The bigger obstacle is my fear, my learned helplessness. Priscilla's chapter on the helmet of salvation helped me with that. She vividly outlined the benefits package that comes with my lavish inheritance as a daughter of the king. "You do not need bigger faith," she said. "You just need to realize how big your God is." She admonished us never to forget our inheritance, "because if we do, we'll likely live a lifestyle well below our actual means. We'll live within the meager restraints of our earthly resources instead of cashing in on the wealth of our Father."
Can you wrap your mind around this? How crazy is it that we often live above our financial means and yet so far below our spiritual means? Our God can do anything! And we can do all things through Christ who gives us strength (Philippians 4:13).
I'm only beginning to realize who I am in Christ, and I've never been so excited. How can I think myself incapable when I am God's workmanship, created in Christ Jesus to do good works which He planned in advance for me to do (Ephesians 2:10)?
The two things I do best, and that I am most passionate about, are teaching and writing. I also greatly enjoy mentoring teenagers, whether they are nieces and nephews or neighbors. What better way to use these gifts than to be a teacher?
Allyson has encouraged me, too. Snuggled up in bed last Friday, she said, "Mommy, you know when you're a teacher that you'll have lots of friends. The other teachers will help you and support you, and maybe some of them will pray with you."
"Oh, you're right, Baby!" I said, squeezing her hand. "When I talked to Mrs. O [her first grade teacher, who has become a dear friend], she told me that the majority of new teachers quit within five years if they don't have a mentor. I didn't have one before, but I know God will send me a mentor to help me. He wouldn't call me to do this without providing the support I need."
I Love Them Already
The other morning when I was walking in the park, I grinned as I talked with God. "I can see myself in the classroom, doing what you've called me to do," I said. Tears gathered in my eyes. "I know that you have picked out these kids especially for me... and that you've picked me out for them." Though I couldn't picture the children, I loved them. And I loved God for putting this crazy desire in my heart.

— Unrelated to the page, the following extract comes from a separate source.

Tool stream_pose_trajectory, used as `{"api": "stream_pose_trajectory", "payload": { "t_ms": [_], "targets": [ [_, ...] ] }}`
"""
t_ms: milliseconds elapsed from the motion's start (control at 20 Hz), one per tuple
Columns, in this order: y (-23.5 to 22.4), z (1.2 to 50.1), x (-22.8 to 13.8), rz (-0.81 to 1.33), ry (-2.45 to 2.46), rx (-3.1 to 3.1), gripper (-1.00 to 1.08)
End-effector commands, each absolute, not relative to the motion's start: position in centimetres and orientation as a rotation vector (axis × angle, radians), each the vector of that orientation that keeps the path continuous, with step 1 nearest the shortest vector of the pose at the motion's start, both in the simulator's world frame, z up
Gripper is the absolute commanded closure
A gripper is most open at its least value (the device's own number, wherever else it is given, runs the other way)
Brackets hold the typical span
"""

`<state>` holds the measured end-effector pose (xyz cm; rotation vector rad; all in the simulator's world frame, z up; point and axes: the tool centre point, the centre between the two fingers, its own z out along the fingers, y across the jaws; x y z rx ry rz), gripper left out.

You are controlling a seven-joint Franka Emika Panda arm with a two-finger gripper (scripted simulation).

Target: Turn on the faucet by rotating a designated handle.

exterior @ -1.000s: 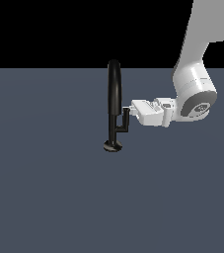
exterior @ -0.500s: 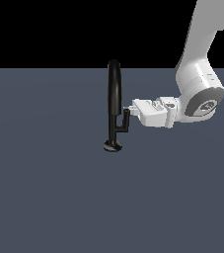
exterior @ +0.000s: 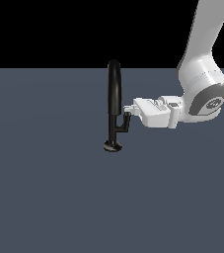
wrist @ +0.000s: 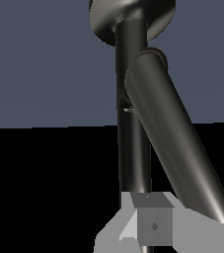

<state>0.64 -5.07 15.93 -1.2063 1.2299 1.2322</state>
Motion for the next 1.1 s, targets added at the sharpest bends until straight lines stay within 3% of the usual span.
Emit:
{"api": "stream_pose_trajectory", "payload": {
  "t_ms": [0,550,650,1050],
  "targets": [
    [-5.1,15.4,-0.4,1.241,1.232,-1.202,1.08],
    [-5.1,13.9,-4.6,1.247,1.232,-1.201,1.08],
    [-5.1,14.9,-3.5,1.228,1.219,-1.214,1.08],
    [-5.2,9.9,-6.0,1.244,1.229,-1.203,1.08]
  ]
}}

I'm starting by talking to a few teachers. One of them pointed me to an organization that helps teachers get alternative certification. I won't need that if I return to English, but I'm actually considering math. There's a shortage of math teachers, so finding a job would be easy. I really love tutoring people in math, and I believe I'm pretty good at it.
I think I'm going to follow Mrs. O's advice and get certified to teach both. I will just go wherever God leads me. In a year, or maybe two, I will be in a classroom surrounded by kids that I will grow to love. It will be the hardest job I can imagine, but my God is big enough to help me through it.

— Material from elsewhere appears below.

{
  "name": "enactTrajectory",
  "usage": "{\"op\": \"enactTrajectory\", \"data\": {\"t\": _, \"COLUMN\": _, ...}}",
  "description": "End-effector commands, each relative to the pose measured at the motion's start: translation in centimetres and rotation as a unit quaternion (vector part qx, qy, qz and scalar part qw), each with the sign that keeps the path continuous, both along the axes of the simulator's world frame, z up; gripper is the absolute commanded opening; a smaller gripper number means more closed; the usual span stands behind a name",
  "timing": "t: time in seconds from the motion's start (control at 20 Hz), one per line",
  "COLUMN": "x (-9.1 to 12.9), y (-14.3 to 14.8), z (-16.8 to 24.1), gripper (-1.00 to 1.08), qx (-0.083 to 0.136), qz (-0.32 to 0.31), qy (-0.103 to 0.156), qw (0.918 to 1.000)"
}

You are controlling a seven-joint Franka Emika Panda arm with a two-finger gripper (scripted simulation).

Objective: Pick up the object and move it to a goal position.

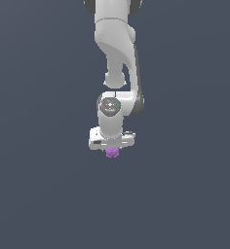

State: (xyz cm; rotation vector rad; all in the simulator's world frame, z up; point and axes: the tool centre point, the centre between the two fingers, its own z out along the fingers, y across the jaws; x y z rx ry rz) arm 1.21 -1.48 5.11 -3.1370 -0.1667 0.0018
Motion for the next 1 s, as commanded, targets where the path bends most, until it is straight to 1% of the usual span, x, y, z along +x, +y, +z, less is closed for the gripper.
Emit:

In fact, He is already helping me through it. Last week I had another teaching nightmare, a remarkably lucid one. I couldn't get my students to pay attention, and I was on the verge of tears. This is why I was afraid to come back, I thought. The answer came immediately. Yes, I knew this would be hard. That's why I need Jesus. In my sleep, I prayed for peace and strength, and my Father calmed me.
In a way, I feel that I am stepping back into a trial--voluntarily. I believe that putting myself in a position where I'll have to rely on God every single day will open the door for Him to amaze me with His grace and goodness. He has always been faithful, and He always will be.
What an adventure we will have together!